- _EXERCISE DETAILS_
Which of the lines in the data mention the string "white"? List them all.

- _Extracted records_
+-------+

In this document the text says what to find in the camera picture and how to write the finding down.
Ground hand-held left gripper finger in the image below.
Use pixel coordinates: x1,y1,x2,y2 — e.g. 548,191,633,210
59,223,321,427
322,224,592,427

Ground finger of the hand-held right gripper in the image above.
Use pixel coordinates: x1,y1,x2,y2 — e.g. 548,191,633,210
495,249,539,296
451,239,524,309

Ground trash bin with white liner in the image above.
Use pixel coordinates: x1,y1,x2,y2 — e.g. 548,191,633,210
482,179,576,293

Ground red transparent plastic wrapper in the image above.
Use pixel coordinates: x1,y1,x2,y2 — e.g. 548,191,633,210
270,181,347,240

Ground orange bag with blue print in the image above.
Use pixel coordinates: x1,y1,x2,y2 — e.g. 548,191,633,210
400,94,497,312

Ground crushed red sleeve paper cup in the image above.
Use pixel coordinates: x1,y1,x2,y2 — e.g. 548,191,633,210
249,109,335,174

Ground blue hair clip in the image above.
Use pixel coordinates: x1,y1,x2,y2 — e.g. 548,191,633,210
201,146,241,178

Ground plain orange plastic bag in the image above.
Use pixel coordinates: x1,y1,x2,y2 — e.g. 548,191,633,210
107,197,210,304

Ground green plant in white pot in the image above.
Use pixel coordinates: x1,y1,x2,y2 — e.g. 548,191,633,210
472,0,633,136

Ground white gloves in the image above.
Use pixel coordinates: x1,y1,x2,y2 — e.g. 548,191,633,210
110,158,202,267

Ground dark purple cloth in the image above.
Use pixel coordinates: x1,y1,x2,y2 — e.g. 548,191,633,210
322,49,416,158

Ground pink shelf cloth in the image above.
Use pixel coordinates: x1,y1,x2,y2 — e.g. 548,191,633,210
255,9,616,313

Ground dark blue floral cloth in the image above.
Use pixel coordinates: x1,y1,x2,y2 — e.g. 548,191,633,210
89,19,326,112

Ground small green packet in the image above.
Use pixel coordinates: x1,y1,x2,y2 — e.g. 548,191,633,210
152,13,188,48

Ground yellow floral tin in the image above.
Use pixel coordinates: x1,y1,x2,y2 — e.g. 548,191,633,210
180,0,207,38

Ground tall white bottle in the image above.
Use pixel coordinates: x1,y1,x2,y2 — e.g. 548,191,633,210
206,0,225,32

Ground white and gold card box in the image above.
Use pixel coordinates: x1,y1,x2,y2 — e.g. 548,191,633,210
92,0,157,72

+-------+

- _RESULT OF THIS TASK_
Ground trash bin with white liner in the image above.
Ground green plant in white pot in the image above.
Ground white gloves in the image above.
Ground tall white bottle in the image above.
Ground white and gold card box in the image above.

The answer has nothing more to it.